Later the Ministry of External Affairs also released a statement speaking of the situation. "We are disturbed by the declaration of a State of Emergency in the Maldives following the refusal of the Government to abide by the unanimous ruling of the full bench of the Supreme Court on 1 February, and also by the suspension of Constitutional rights of the people of Maldives," it read.
"The arrest of the Supreme Court Chief Justice and political figures are also reasons for concern. Government continues to carefully monitor the situation."
While Yameen may say that all is fine and as usual, former president Mohammed Nasheed tweeted to the Indian government requesting an intervention.
On behalf of Maldivian people we humbly request:— Mohamed Nasheed (@MohamedNasheed) February 6, 2018
1. India to send envoy, backed by its military, to release judges & pol. detainees inc. Prez. Gayoom. We request a physical presence.
2. The US to stop all financial transactions of Maldives regime leaders going through US banks.
China watching the situation
Meanwhile, China too is said to be keeping a close watch on the situation and its foreign ministry said that the issue must be sorted out through a dialogue "China has been closely following the situation in the Maldives. We hope various parties of the Maldives will properly resolve differences through dialogue and negotiation, resume the normal order as soon as possible and maintain national and social stability," the New Indian Express quoted the Chinese Foreign Ministry spokesperson as saying.

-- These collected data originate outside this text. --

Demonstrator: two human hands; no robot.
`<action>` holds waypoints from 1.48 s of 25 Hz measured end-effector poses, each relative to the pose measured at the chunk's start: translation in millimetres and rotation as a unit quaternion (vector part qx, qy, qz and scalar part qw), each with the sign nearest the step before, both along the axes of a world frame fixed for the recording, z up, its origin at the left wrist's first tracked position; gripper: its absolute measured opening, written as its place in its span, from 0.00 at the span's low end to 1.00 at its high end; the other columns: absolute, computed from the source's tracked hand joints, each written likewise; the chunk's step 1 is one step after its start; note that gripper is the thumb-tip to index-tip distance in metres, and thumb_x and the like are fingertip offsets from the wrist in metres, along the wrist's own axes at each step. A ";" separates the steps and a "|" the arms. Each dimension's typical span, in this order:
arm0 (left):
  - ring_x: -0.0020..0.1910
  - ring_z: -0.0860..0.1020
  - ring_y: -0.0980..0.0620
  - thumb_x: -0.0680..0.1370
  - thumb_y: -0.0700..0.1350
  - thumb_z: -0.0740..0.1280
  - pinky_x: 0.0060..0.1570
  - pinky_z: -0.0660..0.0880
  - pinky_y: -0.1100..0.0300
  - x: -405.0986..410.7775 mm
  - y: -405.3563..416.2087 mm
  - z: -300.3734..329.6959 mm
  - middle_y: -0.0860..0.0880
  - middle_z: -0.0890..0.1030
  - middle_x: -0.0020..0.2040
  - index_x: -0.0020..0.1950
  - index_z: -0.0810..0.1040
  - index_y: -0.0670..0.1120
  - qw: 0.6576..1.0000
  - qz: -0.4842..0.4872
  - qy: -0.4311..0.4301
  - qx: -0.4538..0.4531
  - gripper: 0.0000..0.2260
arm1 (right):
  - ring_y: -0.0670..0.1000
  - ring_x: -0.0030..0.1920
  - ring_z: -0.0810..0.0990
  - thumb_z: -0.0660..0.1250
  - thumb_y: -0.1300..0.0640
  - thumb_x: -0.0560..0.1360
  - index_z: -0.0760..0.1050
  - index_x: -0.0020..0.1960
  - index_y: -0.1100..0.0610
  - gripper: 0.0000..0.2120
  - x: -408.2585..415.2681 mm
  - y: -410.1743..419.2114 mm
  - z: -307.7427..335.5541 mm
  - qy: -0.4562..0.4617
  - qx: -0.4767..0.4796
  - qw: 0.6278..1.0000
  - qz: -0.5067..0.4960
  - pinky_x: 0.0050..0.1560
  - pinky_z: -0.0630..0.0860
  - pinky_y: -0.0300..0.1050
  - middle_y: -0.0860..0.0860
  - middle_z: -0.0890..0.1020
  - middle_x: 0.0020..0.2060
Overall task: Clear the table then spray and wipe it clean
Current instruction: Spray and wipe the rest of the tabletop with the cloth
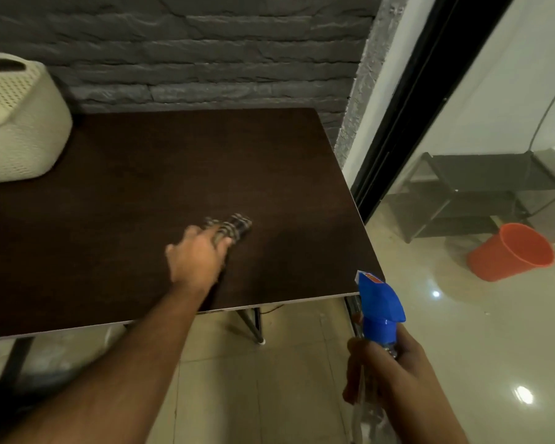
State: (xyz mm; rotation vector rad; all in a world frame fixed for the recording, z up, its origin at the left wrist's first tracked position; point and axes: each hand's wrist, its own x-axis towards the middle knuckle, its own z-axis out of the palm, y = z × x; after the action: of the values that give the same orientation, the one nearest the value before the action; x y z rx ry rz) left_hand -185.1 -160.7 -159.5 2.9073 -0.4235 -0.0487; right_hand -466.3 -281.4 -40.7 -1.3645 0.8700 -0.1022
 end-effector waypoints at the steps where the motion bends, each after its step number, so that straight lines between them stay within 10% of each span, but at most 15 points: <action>1: 0.53 0.77 0.43 0.78 0.59 0.60 0.55 0.69 0.49 14.4 27.4 0.9 0.44 0.76 0.58 0.65 0.75 0.53 0.998 0.064 0.000 -0.001 0.19 | 0.53 0.24 0.77 0.67 0.54 0.60 0.72 0.54 0.53 0.22 4.2 4.1 0.1 -0.002 -0.002 1.000 0.014 0.26 0.76 0.38 0.56 0.77 0.25; 4: 0.51 0.77 0.43 0.78 0.58 0.61 0.54 0.69 0.49 8.8 61.8 -0.6 0.44 0.76 0.57 0.65 0.75 0.53 0.992 0.120 -0.005 -0.028 0.18 | 0.52 0.25 0.77 0.69 0.55 0.64 0.72 0.55 0.52 0.20 22.6 21.2 -1.0 -0.008 0.000 0.998 0.055 0.27 0.76 0.38 0.57 0.77 0.27; 9: 0.52 0.76 0.55 0.79 0.61 0.57 0.56 0.65 0.55 -73.9 33.2 3.3 0.54 0.72 0.61 0.71 0.67 0.58 0.977 -0.215 0.014 -0.004 0.21 | 0.54 0.27 0.77 0.67 0.65 0.73 0.73 0.53 0.53 0.12 55.1 43.1 1.8 -0.007 0.007 0.991 0.132 0.26 0.76 0.38 0.61 0.77 0.30; 16: 0.54 0.77 0.45 0.78 0.58 0.60 0.54 0.68 0.50 -3.3 139.5 -0.8 0.46 0.75 0.60 0.68 0.72 0.55 0.981 0.194 0.006 -0.008 0.19 | 0.56 0.29 0.77 0.67 0.64 0.72 0.72 0.51 0.53 0.10 77.9 29.4 17.3 -0.023 -0.035 0.985 0.168 0.28 0.77 0.40 0.61 0.77 0.33; 22: 0.56 0.77 0.52 0.79 0.60 0.57 0.55 0.64 0.54 -72.3 66.7 13.6 0.53 0.72 0.63 0.71 0.66 0.60 0.997 -0.075 0.028 0.022 0.20 | 0.58 0.33 0.77 0.67 0.64 0.73 0.73 0.46 0.49 0.11 97.1 31.1 49.1 -0.049 -0.040 0.980 0.187 0.35 0.79 0.54 0.60 0.78 0.34; 28: 0.55 0.78 0.49 0.79 0.60 0.58 0.55 0.68 0.53 -3.4 147.7 17.3 0.50 0.74 0.62 0.68 0.70 0.58 0.976 0.204 0.049 0.058 0.19 | 0.58 0.37 0.78 0.68 0.62 0.71 0.73 0.50 0.47 0.13 122.8 37.1 70.6 -0.090 -0.069 0.977 0.181 0.40 0.78 0.53 0.58 0.78 0.38; 33: 0.53 0.79 0.52 0.77 0.61 0.57 0.52 0.67 0.52 -13.4 162.8 12.1 0.53 0.75 0.60 0.68 0.69 0.61 0.992 -0.114 0.048 0.039 0.20 | 0.49 0.43 0.82 0.68 0.63 0.72 0.69 0.47 0.38 0.19 180.4 84.9 76.2 -0.084 -0.033 0.971 0.223 0.40 0.72 0.40 0.50 0.82 0.44; 37: 0.56 0.77 0.52 0.78 0.61 0.57 0.55 0.67 0.52 71.2 242.0 15.6 0.52 0.74 0.63 0.67 0.70 0.61 0.984 0.169 0.039 0.030 0.18 | 0.41 0.41 0.83 0.68 0.65 0.72 0.71 0.47 0.38 0.20 245.1 128.5 73.2 -0.112 -0.023 0.962 0.247 0.37 0.74 0.35 0.40 0.84 0.40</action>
State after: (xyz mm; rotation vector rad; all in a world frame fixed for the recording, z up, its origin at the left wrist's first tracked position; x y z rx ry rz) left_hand -113.9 81.3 -143.9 2.9812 0.0873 -0.1244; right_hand -221.2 -152.9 32.5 -1.5431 0.3232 0.1083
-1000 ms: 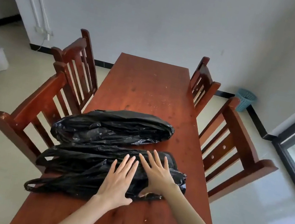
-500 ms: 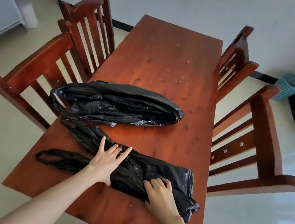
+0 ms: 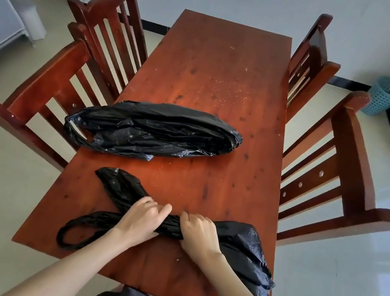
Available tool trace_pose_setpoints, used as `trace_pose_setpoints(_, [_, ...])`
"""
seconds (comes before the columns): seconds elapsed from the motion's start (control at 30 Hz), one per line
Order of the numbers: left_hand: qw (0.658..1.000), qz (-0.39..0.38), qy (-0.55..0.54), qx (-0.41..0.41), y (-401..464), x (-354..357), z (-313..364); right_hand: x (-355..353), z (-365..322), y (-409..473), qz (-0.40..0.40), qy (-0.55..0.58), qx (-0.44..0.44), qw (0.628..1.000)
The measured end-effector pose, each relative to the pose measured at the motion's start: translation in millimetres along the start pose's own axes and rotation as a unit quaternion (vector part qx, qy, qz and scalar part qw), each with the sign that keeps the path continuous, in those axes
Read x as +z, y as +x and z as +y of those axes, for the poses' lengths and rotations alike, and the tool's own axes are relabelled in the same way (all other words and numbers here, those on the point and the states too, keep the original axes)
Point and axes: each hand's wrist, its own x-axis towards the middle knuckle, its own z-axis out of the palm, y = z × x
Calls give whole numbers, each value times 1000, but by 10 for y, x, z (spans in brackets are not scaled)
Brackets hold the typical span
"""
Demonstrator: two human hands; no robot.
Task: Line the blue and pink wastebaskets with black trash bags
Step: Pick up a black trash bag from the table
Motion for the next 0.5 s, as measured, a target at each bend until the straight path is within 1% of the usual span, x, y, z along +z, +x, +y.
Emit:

China has also asked the nation to take steps to ensure the safety of Chinese citizens, institutions and cooperative projects in the Maldives.
Maldives Crisis Fact File
- The political crisis gained momentum last week when the nation's SC ordered the release of nine political prisoners.
- It also demanded that the 12 legislators, who were fired for abandoning Yameen's party, be reinstated.
- The president refused to comply with the court's order and instead had sent a military to the parliament.
- The troops had then "blockaded and locked the Supreme Court building from outside," according to a tweet by Maldives' former Attorney General Husnu Al Suood.
- Yameen has now urged the people of Maldives to stay calm and also said he had taken measures to prevent a coup, Reuters reported.